* [Exercise objective] Only the pictures are to be left out; please reproduce everything else in the data exactly.

(Collected data)

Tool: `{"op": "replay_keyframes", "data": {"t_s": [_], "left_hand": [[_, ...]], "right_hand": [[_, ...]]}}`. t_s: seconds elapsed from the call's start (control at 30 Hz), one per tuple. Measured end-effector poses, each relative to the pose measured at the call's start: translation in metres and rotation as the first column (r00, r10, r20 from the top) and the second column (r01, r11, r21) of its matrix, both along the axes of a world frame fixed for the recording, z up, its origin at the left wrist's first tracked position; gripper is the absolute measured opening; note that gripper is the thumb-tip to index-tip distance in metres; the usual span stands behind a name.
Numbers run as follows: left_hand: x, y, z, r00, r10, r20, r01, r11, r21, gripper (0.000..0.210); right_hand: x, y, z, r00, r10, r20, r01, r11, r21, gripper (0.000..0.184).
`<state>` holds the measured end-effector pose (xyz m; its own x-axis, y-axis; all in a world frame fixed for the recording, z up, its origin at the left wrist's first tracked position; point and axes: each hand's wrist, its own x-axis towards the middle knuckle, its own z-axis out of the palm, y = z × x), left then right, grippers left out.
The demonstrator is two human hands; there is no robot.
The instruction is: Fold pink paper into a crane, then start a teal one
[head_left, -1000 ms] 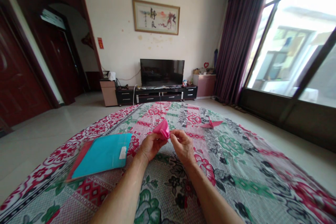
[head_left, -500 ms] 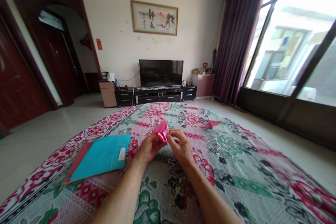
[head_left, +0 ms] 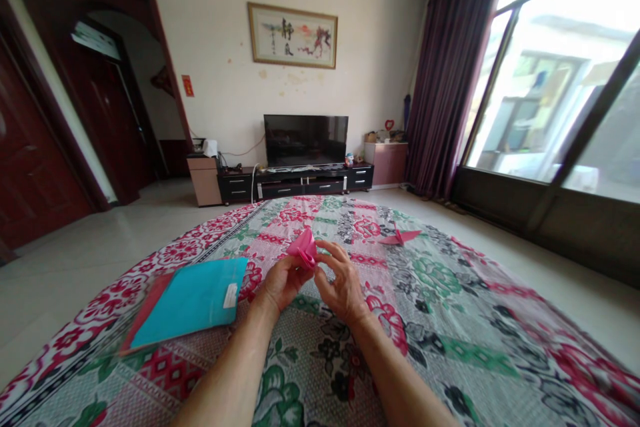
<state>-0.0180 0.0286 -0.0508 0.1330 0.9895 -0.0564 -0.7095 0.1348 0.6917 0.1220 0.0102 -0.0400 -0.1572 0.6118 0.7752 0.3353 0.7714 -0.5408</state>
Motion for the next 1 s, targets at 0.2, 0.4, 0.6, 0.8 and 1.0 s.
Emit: {"op": "replay_keyframes", "data": {"t_s": [0.2, 0.4, 0.6, 0.8, 1.0], "left_hand": [[0.0014, -0.0001, -0.0004, 1.000, 0.020, 0.024, -0.020, 1.000, -0.006, 0.013], [0.0013, -0.0006, 0.0002, 1.000, 0.015, 0.026, -0.015, 1.000, 0.001, 0.015], [0.0011, -0.0014, 0.0008, 1.000, -0.009, 0.007, 0.009, 1.000, 0.017, 0.016], [0.0020, -0.0039, 0.0043, 1.000, -0.014, 0.016, 0.014, 1.000, 0.017, 0.013], [0.0004, -0.0024, 0.0036, 0.999, 0.004, 0.052, -0.006, 0.999, 0.047, 0.009]], "right_hand": [[-0.0013, -0.0015, 0.0032, 0.994, -0.008, 0.106, -0.004, 0.993, 0.120, 0.028], [-0.0012, -0.0006, 0.0004, 0.997, -0.017, 0.081, 0.010, 0.997, 0.079, 0.033], [-0.0014, 0.0001, -0.0023, 0.997, -0.029, 0.067, 0.028, 0.999, 0.018, 0.034], [-0.0011, -0.0020, 0.0006, 0.993, -0.056, 0.099, 0.049, 0.996, 0.068, 0.032], [-0.0029, -0.0029, -0.0004, 0.989, -0.062, 0.132, 0.045, 0.991, 0.125, 0.032]]}}
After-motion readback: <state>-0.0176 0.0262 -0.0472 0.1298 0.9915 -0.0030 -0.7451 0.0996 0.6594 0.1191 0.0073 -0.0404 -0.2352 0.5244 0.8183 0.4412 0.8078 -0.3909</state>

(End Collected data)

* [Exercise output]
Tool: `{"op": "replay_keyframes", "data": {"t_s": [_], "left_hand": [[_, ...]], "right_hand": [[_, ...]]}}`. t_s: seconds elapsed from the call's start (control at 30 Hz), one per tuple. Measured end-effector poses, each relative to the pose measured at the call's start: translation in metres and rotation as the first column (r00, r10, r20 from the top) and the second column (r01, r11, r21) of its matrix, both along the axes of a world frame fixed for the recording, z up, its origin at the left wrist's first tracked position; gripper is the absolute measured opening; note that gripper is the thumb-tip to index-tip distance in metres; the usual span stands behind a name.
Numbers run as follows: left_hand: x, y, z, r00, r10, r20, r01, r11, r21, gripper (0.000..0.210); right_hand: x, y, z, r00, r10, r20, r01, r11, r21, gripper (0.000..0.184).
`<state>` holds the measured end-effector pose (xyz m; its own x-axis, y-axis; all in a world frame fixed for the recording, z up, its origin at the left wrist's first tracked position; point and axes: each hand's wrist, its own x-axis towards the middle knuckle, its own z-axis out of the palm, y = z × x), left then right, grippers left out.
The demonstrator is two human hands; there is no robot.
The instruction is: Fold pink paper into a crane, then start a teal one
[head_left, -1000 ms] 
[head_left, -500 ms] 
[head_left, +0 ms] 
<state>-0.0180 0.0286 -0.0508 0.1330 0.9895 -0.0564 -0.7095 0.1348 0.6917 0.1220 0.0102 -0.0400 -0.1572 0.6118 0.7752 0.3353 0.7714 -0.5408</state>
Motion for the next 1 s, targets at 0.2, 0.4, 0.6, 0.8 and 1.0 s.
Emit: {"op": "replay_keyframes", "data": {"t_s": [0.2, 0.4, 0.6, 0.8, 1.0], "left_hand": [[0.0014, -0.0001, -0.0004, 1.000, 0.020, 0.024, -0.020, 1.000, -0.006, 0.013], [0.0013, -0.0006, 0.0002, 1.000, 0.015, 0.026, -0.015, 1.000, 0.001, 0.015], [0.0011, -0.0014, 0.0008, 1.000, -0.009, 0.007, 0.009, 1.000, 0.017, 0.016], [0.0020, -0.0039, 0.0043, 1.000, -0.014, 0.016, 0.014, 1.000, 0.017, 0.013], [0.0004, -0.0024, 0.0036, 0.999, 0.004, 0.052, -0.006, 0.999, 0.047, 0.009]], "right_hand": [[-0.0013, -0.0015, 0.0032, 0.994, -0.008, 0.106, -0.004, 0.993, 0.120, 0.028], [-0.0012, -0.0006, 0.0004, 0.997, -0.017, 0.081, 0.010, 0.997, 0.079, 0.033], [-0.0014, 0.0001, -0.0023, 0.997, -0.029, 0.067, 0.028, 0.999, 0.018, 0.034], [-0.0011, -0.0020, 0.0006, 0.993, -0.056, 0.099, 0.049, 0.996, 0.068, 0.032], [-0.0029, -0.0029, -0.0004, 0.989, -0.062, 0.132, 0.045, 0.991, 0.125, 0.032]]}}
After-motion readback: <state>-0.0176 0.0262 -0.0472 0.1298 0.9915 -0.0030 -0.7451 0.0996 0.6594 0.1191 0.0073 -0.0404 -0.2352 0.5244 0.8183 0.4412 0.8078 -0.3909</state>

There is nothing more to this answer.